1. suggest a way of getting together that works for you

2. loosen the routine / regime for one day (feels impossible, but isn't actually the end of the world).

Anticyclone Sat 23-Sep-17 22:43:25

Thanks for replies. I don't think we're routine maniacs, but maybe the lack of sleep is just making us crazy.

It certainly seems other parents ate able to achieve a lot more than us. We've not been out in the evening together since no1 was born. Maybe we are uptight, who knows. We are just desperate for sleep!

The only option is for then to come to us, or near us at the moment. So we'll see where that gets us.

sooperdooper Sat 23-Sep-17 22:47:56

You make it sound like them coming to you is a suggestion you haven't made? If they're keen to see you they'll do something that works for you too - so suggest some ideas to them smile

welshweasel Sat 23-Sep-17 22:56:42

You've not been out for the evening in 3 years?! I'd have gone bananas and I'm not sure our relationship would be doing well either.

How far away do they live? Maybe suggest meeting up at a national trust property or similar half way between you for the day. Very kid friendly and usually do decent food for the adults. The car seat thing is a pain but generally they improve with time and sometimes you just have to grin and bear it. Do you have any public transport options near you? A train or bus might be less stressful. I do think it sounds like you're being particularly difficult.

G1raffe Sat 23-Sep-17 23:00:53

national trust is a very good idea. space for eldest to run around and also put a blanket down for the small one. Take a buggy for a nap, coffee shop and stop able to chat to friends.

Purplemac Sun 24-Sep-17 04:35:05

This sounds harsher than it is meant because I haven't slept in 48 hours so apologies in advance smile

I hate the stereotype that all childless friends will just drop their mates once they have kids because their lives are so busy now. Yes it's harder to plan when there are young children involved but you just get on with it if you actually want to see them.

If you can't find a couple of hours in your schedule to see your friends then yes you will lose them eventually but don't make out like it's their fault for "just not getting how hard it is". If you value your friendships then put some effort in, or be honest and tell them that things are manic right now but you will try your best as things get easier.
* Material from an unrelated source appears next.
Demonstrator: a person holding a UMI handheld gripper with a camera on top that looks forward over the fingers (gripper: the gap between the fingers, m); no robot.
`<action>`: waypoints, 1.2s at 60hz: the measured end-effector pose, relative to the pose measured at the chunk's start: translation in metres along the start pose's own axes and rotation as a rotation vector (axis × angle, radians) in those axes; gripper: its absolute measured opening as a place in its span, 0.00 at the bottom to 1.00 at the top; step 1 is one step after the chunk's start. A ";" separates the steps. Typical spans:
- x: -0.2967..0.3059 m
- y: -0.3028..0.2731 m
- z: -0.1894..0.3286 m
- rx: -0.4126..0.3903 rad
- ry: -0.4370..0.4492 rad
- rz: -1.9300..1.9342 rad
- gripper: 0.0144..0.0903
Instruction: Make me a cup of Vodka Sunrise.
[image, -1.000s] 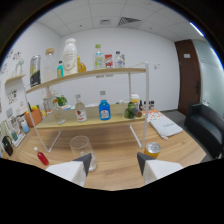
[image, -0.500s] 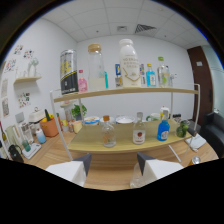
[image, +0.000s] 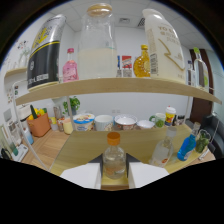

Friendships take effort and time and if you are not willing to out either of those in, for any reason - including because you have children now - then yes you will lose those friendships. You can't expect them to just hang around in the background until life gets a bit easier for you whilst you contribute nothing to the friendship.

Reppin Sun 24-Sep-17 04:44:13

I think you do sound a bt uptight tbh. I am sorry if that is harsh, I had amazing sleepers so I don't know what sleep deprivation is like. (they could be complete arseholes when they were awake though if it's any consolation) I was quite young and the first amongst my friends to have a baby so I was absolutely determined that my kids would not restrict friendships, travel, our relationship, my own space etc.